### What is expected
What you print should match the entries exactly, only without the pictures.

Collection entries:

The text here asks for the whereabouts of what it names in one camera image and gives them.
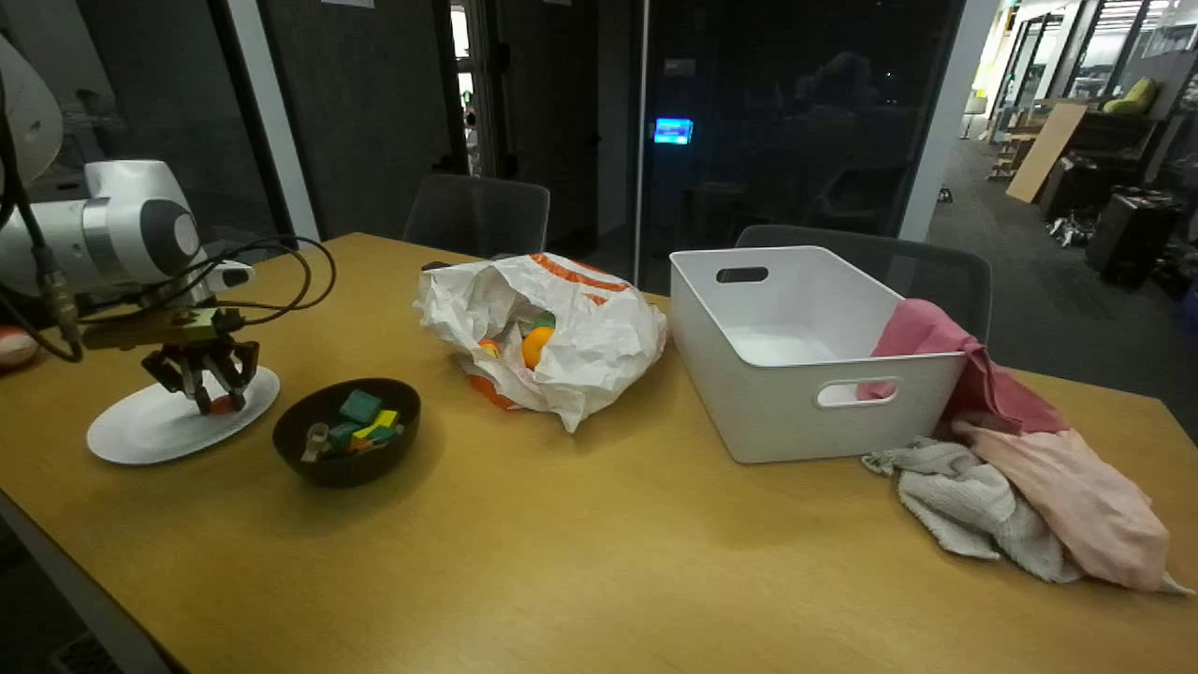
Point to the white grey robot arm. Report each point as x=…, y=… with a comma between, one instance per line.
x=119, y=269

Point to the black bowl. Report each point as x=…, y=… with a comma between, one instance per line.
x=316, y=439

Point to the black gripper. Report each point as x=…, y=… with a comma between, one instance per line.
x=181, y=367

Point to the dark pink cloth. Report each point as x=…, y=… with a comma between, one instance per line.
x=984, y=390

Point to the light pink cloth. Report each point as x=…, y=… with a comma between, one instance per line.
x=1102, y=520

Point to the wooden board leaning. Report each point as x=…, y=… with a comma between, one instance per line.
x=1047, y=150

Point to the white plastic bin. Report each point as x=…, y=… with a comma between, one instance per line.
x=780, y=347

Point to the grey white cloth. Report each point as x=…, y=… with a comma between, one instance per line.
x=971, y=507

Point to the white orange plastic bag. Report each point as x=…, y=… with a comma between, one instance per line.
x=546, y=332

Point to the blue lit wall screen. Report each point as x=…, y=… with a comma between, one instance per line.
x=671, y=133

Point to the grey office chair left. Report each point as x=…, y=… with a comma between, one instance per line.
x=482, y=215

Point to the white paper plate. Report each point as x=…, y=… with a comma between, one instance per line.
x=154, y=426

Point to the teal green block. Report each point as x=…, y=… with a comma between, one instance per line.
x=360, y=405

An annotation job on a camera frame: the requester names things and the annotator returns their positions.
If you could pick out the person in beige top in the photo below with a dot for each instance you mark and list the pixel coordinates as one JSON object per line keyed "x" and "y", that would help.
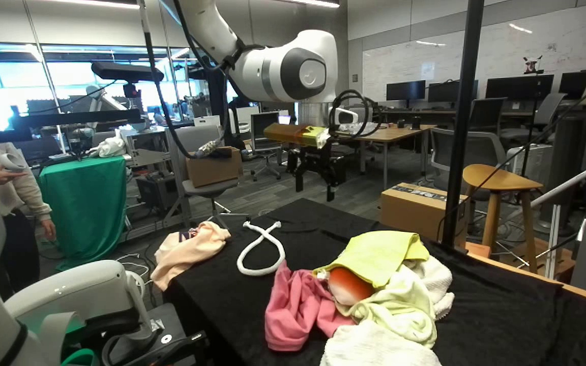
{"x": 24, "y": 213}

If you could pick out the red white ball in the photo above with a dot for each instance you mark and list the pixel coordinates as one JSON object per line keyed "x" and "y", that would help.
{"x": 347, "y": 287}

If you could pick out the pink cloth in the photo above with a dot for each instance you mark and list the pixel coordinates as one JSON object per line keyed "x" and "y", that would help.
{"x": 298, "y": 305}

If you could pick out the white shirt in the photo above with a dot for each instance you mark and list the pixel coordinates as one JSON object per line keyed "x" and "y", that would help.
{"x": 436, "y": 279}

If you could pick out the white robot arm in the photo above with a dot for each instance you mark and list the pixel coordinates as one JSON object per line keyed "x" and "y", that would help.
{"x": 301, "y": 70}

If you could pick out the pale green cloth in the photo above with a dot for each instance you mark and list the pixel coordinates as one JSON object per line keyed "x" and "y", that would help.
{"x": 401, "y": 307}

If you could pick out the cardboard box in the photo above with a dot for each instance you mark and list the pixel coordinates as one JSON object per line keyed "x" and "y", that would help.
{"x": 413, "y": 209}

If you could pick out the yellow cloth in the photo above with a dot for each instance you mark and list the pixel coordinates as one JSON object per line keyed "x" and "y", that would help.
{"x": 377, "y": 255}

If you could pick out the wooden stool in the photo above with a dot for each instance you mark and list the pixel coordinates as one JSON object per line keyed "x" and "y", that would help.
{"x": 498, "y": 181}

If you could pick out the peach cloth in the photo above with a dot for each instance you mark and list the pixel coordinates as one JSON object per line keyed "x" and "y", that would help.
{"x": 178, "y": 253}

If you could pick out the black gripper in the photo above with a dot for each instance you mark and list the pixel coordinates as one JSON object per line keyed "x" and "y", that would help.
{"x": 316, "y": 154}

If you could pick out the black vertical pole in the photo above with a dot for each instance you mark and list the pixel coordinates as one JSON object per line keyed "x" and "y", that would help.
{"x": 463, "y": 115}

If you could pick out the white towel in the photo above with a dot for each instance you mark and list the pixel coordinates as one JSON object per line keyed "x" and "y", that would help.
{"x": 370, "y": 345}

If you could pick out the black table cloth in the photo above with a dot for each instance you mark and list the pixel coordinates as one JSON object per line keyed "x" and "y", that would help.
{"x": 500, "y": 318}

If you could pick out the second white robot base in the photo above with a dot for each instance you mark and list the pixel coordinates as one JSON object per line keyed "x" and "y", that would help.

### Solution for this exercise
The text here asks for the whereabouts of what it names in one camera image and gives them.
Point to the white grey robot arm. Report each point as x=…, y=… with a comma between, one instance per line.
x=119, y=269

Point to the black bowl. Report each point as x=…, y=… with a comma between, one instance per line.
x=316, y=439

Point to the black gripper. Report each point as x=…, y=… with a comma between, one instance per line.
x=181, y=367

Point to the dark pink cloth. Report each point as x=…, y=… with a comma between, one instance per line.
x=984, y=390

Point to the light pink cloth. Report each point as x=…, y=… with a comma between, one instance per line.
x=1102, y=520

Point to the wooden board leaning. Report each point as x=…, y=… with a comma between, one instance per line.
x=1047, y=150

Point to the white plastic bin. Report each point as x=…, y=… with a comma between, one instance per line.
x=780, y=347

Point to the grey white cloth. Report each point as x=…, y=… with a comma between, one instance per line.
x=971, y=507

Point to the white orange plastic bag. Report each point as x=…, y=… with a comma between, one instance per line.
x=546, y=332

Point to the blue lit wall screen. Report each point as x=…, y=… with a comma between, one instance per line.
x=671, y=133

Point to the grey office chair left. Report each point as x=…, y=… with a comma between, one instance per line.
x=482, y=215

Point to the white paper plate. Report each point as x=…, y=… with a comma between, one instance per line.
x=154, y=426

Point to the teal green block. Report each point as x=…, y=… with a comma between, one instance per line.
x=360, y=405

An annotation job on a camera frame: the requester names things and the annotator returns their positions.
If you could pick out the person in beige top in the photo below with a dot for each instance you mark and list the pixel coordinates as one JSON object per line keyed "x" and "y", that would help.
{"x": 24, "y": 213}

If you could pick out the red white ball in the photo above with a dot for each instance you mark and list the pixel coordinates as one JSON object per line keyed "x" and "y", that would help.
{"x": 347, "y": 287}

If you could pick out the pink cloth in the photo above with a dot for each instance you mark and list the pixel coordinates as one JSON object per line keyed "x" and "y", that would help.
{"x": 298, "y": 305}

If you could pick out the white shirt in the photo above with a dot for each instance you mark and list the pixel coordinates as one JSON object per line keyed "x" and "y", that would help.
{"x": 436, "y": 279}

If you could pick out the white robot arm in the photo above with a dot for each instance you mark and list the pixel coordinates as one JSON object per line keyed "x" and "y", that would help.
{"x": 301, "y": 70}

If you could pick out the pale green cloth in the photo above with a dot for each instance you mark and list the pixel coordinates as one JSON object per line keyed "x" and "y", that would help.
{"x": 401, "y": 307}

If you could pick out the cardboard box in the photo above with a dot for each instance you mark and list the pixel coordinates as one JSON object per line keyed "x" and "y", that would help.
{"x": 413, "y": 209}

If you could pick out the yellow cloth in the photo above with a dot for each instance you mark and list the pixel coordinates as one JSON object per line keyed "x" and "y", that would help.
{"x": 377, "y": 255}

If you could pick out the wooden stool in the photo above with a dot for each instance you mark and list the pixel coordinates as one JSON object per line keyed "x" and "y", that would help.
{"x": 498, "y": 181}

If you could pick out the peach cloth in the photo above with a dot for each instance you mark and list the pixel coordinates as one JSON object per line keyed "x" and "y", that would help.
{"x": 178, "y": 253}

If you could pick out the black gripper in the photo above with a dot for each instance you mark and list the pixel coordinates as one JSON object per line keyed "x" and "y", that would help.
{"x": 316, "y": 154}

If you could pick out the black vertical pole in the photo above with a dot for each instance you mark and list the pixel coordinates as one JSON object per line keyed "x" and "y", that would help.
{"x": 463, "y": 115}

If you could pick out the white towel in the photo above with a dot for each instance you mark and list the pixel coordinates as one JSON object per line keyed "x" and "y", that would help.
{"x": 370, "y": 345}

If you could pick out the black table cloth in the photo above with a dot for each instance you mark and list the pixel coordinates as one JSON object per line keyed "x" and "y", that would help.
{"x": 500, "y": 318}

If you could pick out the second white robot base in the photo above with a dot for each instance you mark and list the pixel coordinates as one JSON object per line keyed "x" and "y", that would help.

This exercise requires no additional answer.